Last night I watched American Idol for the first time in my life. I was kind of proud that I was able to avoid it for this long. I wasn't deliberately trying and it oddly wasn't hard, considering the popularity you'd think it would be impossible. Watching it was this weird insight into another world, very strange, uneventful. But one thing struck me. It's Star Search. I know, we all know that. But think about this. Between the British version, the American version, ad sales, syndication, DVD's, web ads, and CD sales, that property has generated untold Billions. Inconceiveable amounts of money. And who makes it? Simon Cowell. He didn't need to produce it, he hasn't needed to step foot on the set or EVEN TALK TO ANYONE INVOLVED with the show after the day he sold the idea to make a shitload of cash off every single episode. All he had to do was get the idea bought once a long time ago and do nothing else.
Paul Haggis, writer for Love Boat and Diff'rent Strokes (about kids so poor they could only afford an apostrophe instead of another "e") got a call one night from a friend. "We're fucked, we've got this pilot for this show called Walker, Texas Ranger, we shoot next week and the pilot is awful, can you help?" Paul spent exactly one week of his life helping the friend out and never wrote another word. He earned a "created by" credit and collected a check for every episode that aired, another check everytime it aired in syndication. One night he woke up in a cold sweat because he had seen his tombstone in a dream: it said "Here lies Paul Haggis, creator of Walker, Texas Ranger. He didn't go back to sleep, he wrote the treatment for Crash that night. His grave will say something diff'rent now.
Google.com, maybe the biggest success story in internet history, their idea? A search engine.
Youtube.com was bought for $30million, their idea? Putting video on a website.
Flickr.com was bought for $40million, their idea? Putting pictures on a website.
Myspace.com was bought for $60million, their idea? Friendster's idea.
Tell me, if you came up with any one of those three ideas, would you not immediatly discard it? Search engine? There's Yahoo, they were the first ones with that idea and the only ones that will ever have it, what a stupid idea I had to create another one. Putting pictures on the web? Can't people already do that? What a stupid idea. Putting movies on the web, well I know everyone already does that, I've seen trailers. Stupid me. Here you and I sit, a sum total of the nuber of times we failed to recognize how much of a genius we both are and Simon Cowell is taking in checks for 100's of thousands of dollars every week because he said a magic phrase: "Whatever happened to Star Search?" Not a big idea. One you or I would most certainly discard.
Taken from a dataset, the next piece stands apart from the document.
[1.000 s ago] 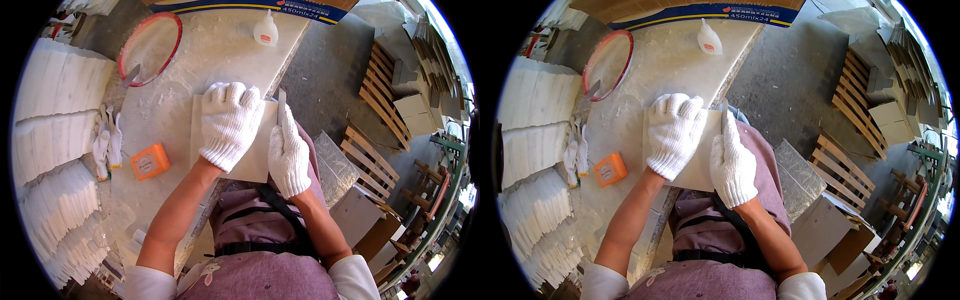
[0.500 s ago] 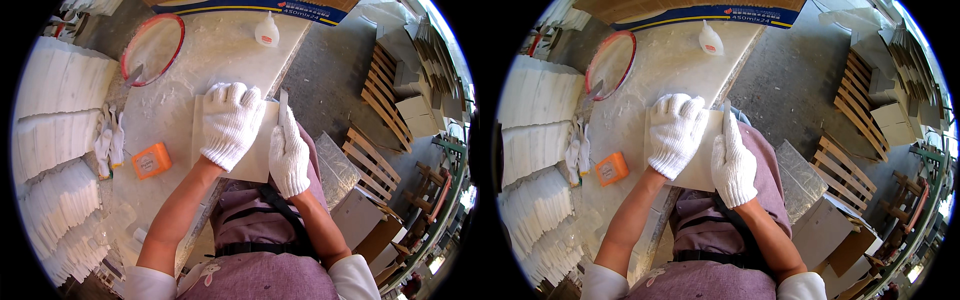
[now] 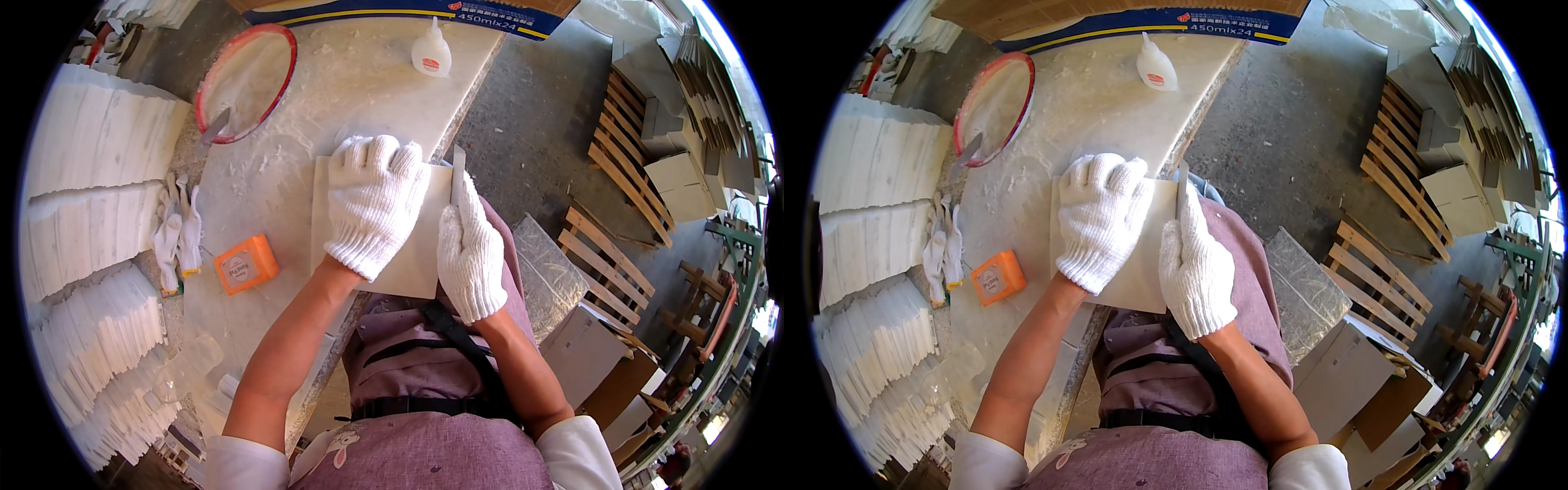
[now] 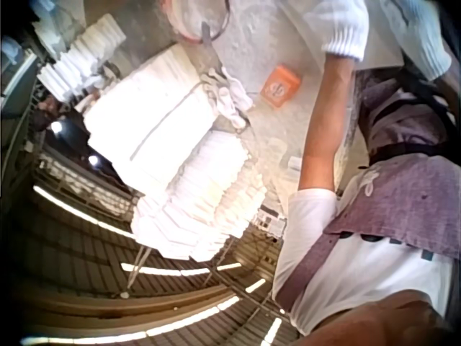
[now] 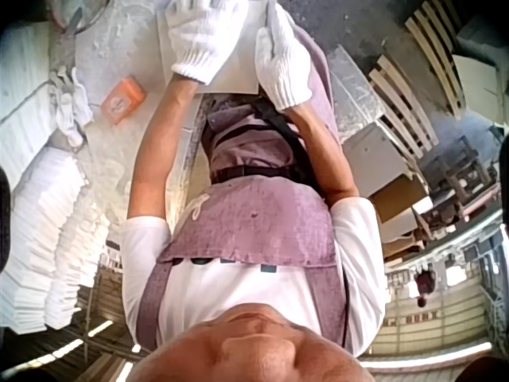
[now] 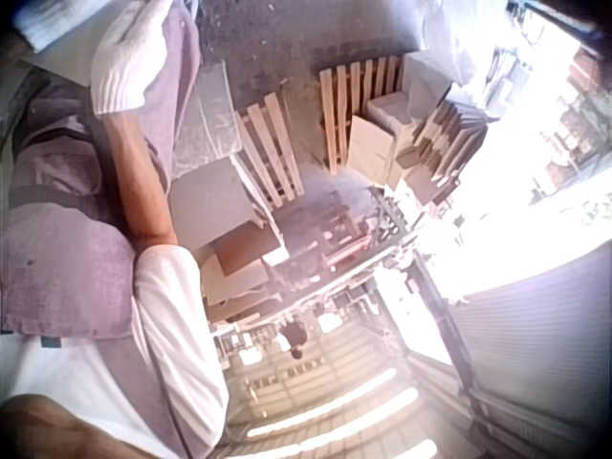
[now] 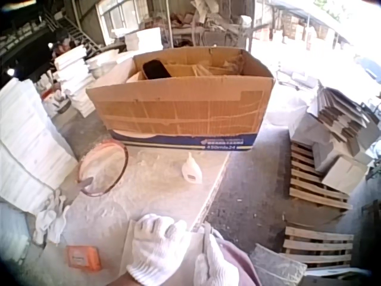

A big idea not acted upon, is no idea at all. We all have inside of us all the ideas we'll ever need, we're set in that department, but recognizing those ideas as genius, that seems to be the difference between you and me and Simon Cowell and the Google guys.
There is nothing different between those described above and you, they are not special, they do not contain special genetics. But when they get an idea they never say it can't be any good because it came from them. The next time you get an idea, don't move on, pay attention, write it down, run with it, build up your reservoir of self-belief. Go create.
Tomorrow the short haired chicks will flow like wine, and I will be writing Todd Voorhies blog "Let's Go Bronco's" all day tomorrow in liveblog format as he jumps through hoops all day to arrange his gang for a Friday night throwdown, now go create.